You investigate how easy, or how difficult it will be to integrate the proposed solution into current operations. What changes, if any, you will have to make to current processes and systems, and what resistance can you expect from people in the organisation.
People tend to resist change. If the change is significant, if there is too much disruption to the way people do things, or if there is going to be a negative impact on workers and employees, you can expect significant resistance to your recommendation. The best way to overcome resistance is to plan for it. You develop a change-management plan, which includes actions to manage the transition as the project is implemented.
5.4 Environmental Impact and Sustainability
In addition to assessing technical, economic and operational feasibility, you also assess each option in terms of its environmental impact and sustainability. You determine what impact the project will have on the environment and on natural resources. You also determine to what extent the project will use sustainable materials.

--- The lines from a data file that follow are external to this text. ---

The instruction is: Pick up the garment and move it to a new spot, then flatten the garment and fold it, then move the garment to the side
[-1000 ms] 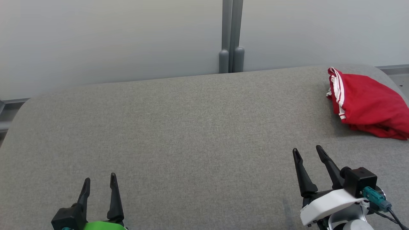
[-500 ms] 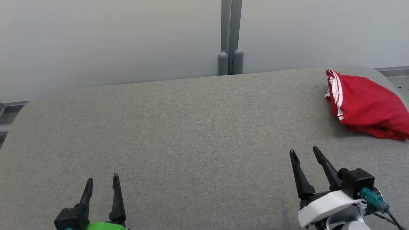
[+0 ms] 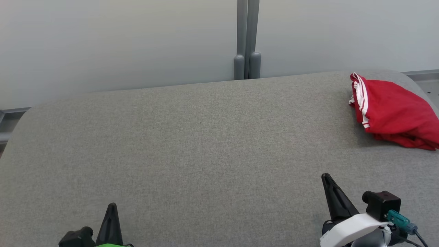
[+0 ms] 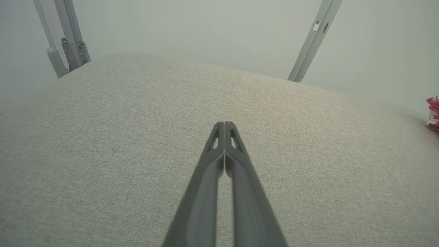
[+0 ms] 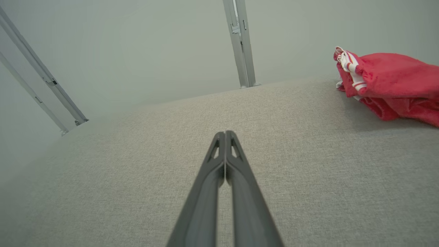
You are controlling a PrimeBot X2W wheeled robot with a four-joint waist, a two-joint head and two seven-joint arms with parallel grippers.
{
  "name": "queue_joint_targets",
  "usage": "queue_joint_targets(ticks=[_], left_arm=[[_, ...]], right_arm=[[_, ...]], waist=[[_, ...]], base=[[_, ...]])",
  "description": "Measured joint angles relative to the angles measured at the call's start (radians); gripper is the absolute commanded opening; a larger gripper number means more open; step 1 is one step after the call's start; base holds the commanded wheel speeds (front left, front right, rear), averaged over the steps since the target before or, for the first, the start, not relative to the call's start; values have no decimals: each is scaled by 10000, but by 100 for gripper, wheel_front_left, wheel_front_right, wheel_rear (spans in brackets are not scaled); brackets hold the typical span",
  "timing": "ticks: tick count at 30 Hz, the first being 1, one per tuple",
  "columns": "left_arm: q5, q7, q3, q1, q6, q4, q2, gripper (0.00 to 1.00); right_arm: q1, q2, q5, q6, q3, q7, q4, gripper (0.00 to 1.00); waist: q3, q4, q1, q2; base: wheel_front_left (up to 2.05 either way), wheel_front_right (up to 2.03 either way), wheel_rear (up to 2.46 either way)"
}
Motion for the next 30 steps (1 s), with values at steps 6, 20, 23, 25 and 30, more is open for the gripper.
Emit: queue_joint_targets(ticks=[6, 20, 23, 25, 30], left_arm=[[-884, 318, 368, -98, -284, 176, -128, 0], [-2731, 1009, 1137, -696, -909, 489, -368, 0], [-3104, 1137, 1312, -783, -1016, 546, -451, 0], [-3319, 1227, 1400, -854, -1087, 596, -499, 0], [-3885, 1453, 1657, -979, -1260, 711, -568, 0]], right_arm=[[-132, -25, 1166, 0, -48, 90, 190, 0], [-569, -75, 3561, 0, -188, 278, 533, 0], [-635, -79, 4027, 0, -221, 355, 587, 0], [-665, -84, 4316, 0, -249, 366, 639, 0], [-826, -100, 5037, 0, -316, 462, 738, 0]], waist=[[30, 10, 0, 0], [103, 34, 0, 0], [118, 39, 0, 0], [128, 43, 0, 0], [154, 51, 0, 0]], base=[[0, 0, 0], [0, 0, 0], [0, 0, 0], [0, 0, 0], [0, 0, 0]])
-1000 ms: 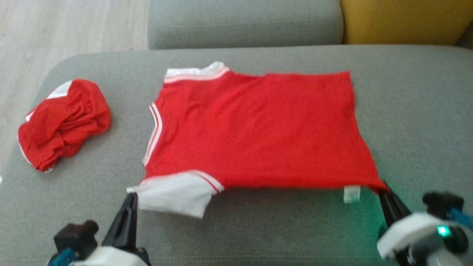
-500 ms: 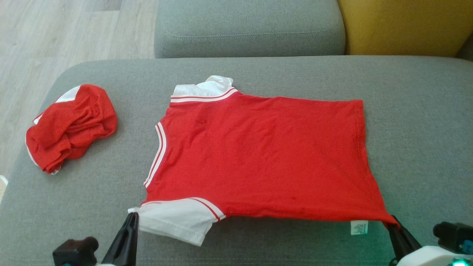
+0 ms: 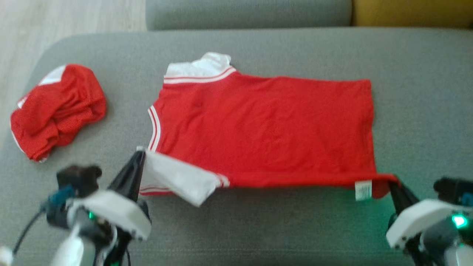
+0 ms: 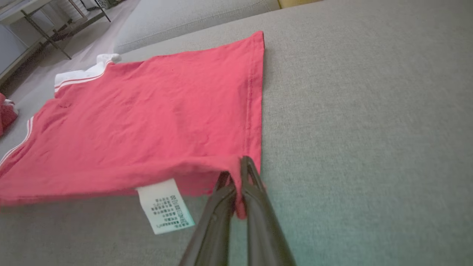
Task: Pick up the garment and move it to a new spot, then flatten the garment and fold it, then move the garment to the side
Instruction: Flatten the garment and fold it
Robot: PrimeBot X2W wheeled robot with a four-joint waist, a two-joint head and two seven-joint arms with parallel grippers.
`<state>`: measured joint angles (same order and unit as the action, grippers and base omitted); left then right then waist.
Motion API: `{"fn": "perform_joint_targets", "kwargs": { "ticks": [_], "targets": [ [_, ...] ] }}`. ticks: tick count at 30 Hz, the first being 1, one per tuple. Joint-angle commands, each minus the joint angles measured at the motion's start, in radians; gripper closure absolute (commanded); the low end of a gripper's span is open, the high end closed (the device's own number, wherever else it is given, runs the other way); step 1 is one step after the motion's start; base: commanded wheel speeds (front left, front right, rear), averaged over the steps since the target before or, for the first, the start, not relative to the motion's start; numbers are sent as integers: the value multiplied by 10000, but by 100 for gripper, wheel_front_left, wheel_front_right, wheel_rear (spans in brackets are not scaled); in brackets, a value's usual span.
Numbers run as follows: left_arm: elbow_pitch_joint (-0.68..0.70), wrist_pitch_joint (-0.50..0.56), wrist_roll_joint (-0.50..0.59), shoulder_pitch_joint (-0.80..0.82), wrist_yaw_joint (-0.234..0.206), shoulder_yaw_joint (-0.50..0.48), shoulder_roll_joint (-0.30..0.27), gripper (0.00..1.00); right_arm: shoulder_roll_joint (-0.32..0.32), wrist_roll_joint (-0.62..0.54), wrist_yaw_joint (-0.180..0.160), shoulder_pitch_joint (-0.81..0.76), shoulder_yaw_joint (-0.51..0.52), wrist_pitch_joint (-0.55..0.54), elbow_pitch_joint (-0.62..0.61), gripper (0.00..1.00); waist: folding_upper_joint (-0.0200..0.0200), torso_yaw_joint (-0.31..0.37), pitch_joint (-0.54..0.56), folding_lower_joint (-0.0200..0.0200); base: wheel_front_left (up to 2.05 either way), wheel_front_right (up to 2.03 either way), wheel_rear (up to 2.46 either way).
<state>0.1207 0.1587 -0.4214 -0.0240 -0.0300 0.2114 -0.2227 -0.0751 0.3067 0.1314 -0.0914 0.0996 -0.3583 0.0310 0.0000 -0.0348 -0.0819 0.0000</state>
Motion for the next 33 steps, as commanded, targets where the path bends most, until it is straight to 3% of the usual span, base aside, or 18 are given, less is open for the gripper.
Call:
{"fn": "perform_joint_targets", "kwargs": {
  "ticks": [1, 9, 10, 11, 12, 18, 26, 33],
  "targets": [
    [75, 77, -113, 730, 96, -374, -112, 100, -287, 38, -7, 563, -245, 16, -176, 100, 0, 57, -295, 0, 0, 0, 0],
    [-2053, -104, -607, 2692, 715, -366, 66, 100, -599, 108, -7, 2034, -574, 343, 1094, 100, 0, 186, -1024, 0, 0, 0, 0],
    [-2280, -192, -633, 2842, 771, -364, 84, 87, -600, 150, -7, 2166, -620, 434, 1218, 58, 0, 211, -1074, 0, 0, 0, 0],
    [-2483, -320, -693, 2952, 817, -395, 123, 53, -584, 195, -7, 2291, -662, 592, 1317, 0, 0, 243, -1097, 0, 0, 0, 0],
    [-2675, -418, -747, 3001, 860, -417, 141, 0, -556, 237, -7, 2393, -731, 758, 1408, 0, 0, 285, -1108, 0, 0, 0, 0],
    [-3012, -1507, -538, 2862, 805, -545, 158, 0, -500, 102, -7, 2531, -1114, 1790, 1492, 0, 0, 331, -1094, 0, 0, 0, 0],
    [-2285, -3478, 805, 1918, 25, -471, -22, 0, -358, -902, -7, 2077, -1213, 3095, 391, 0, 0, 252, -824, 0, 0, 0, 0],
    [-1498, -3977, 1457, 876, -524, -467, -115, 0, -243, -1474, -7, 1367, -1301, 3411, -446, 0, 0, 268, -373, 0, 0, 0, 0]
  ]
}}
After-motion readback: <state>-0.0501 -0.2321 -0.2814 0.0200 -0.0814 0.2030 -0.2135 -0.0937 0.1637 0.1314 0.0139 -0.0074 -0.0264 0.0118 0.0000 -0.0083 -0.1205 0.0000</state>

Projects, by their very nature, bring about changes that may have unanticipated or unwanted consequences. You carefully evaluate the impact each option will have on the environment. Environmental awareness has become a key project management principle, and the proposed solution must not have a negative impact economically, socially and environmentally.
5.5 Legal and Regulatory Compliance
Any solution you propose must comply with applicable local and national laws and regulations. This includes health and safety.
5.6 Risk Assessment
Finally, you need conduct a high-level qualitative risk assessment for each proposed solution. You identify and list any significant risks associated with each alternative. A risk is any event that may negatively or positively affect the ability of the solution to meet the business need. A negative risk is a threat and a positive risk is an opportunity. Risks may be strategic, environmental, financial, operational, technical, industrial, competitive, or customer-related.
The purpose of identifying risks is for you to determine the significance of the risk in terms of its probability of occurring, and the consequence or severity if it does occur. You categorize and rate the risk using a risk matrix, this is also known as a risk heat map. How the organisation perceives and addresses the risk depends on risk attitude, risk appetite and risk threshold.
Step 6: Document Results of the Study and Make a Recommendation
You have now come to the stage of the feasibility study where you have collected as much information as you need about each option to make a decision on which option is the most technically and operationally feasible, and the most economically viable. You now write a technical report in which you make your recommendation.
Format of a Feasibility Study Report
While there is no standardized format, your report should include the following elements:
- Executive Summary
- Statement of Business Problem or opportunity to be addressed
- Terms of Reference
- Evaluation of Options (Repeated for each identified option)
- Name of Option
- Complete description of the option
- Description of the overall result for the option
- Description of the assessment process
- Risk assessment for option
- Issues
- Assumptions
- Constraints
- Technical Feasibility
- Economic Feasibility
- Operational Feasibility
- Environmental Impact and Sustainability of option
- Legal and regulatory compliance
- Ranking of Alternative Solutions (Options)
- Ranking Criteria
- Ranking Scores for all options
- Recommended Solution
- Appendix (containing all supporting data and analysis)
Step 7: Obtain Approval for Development of a Business Case
After writing your report, your final task is to get the key stakeholders to agree to the next phase, which is to develop the business case for your recommended option.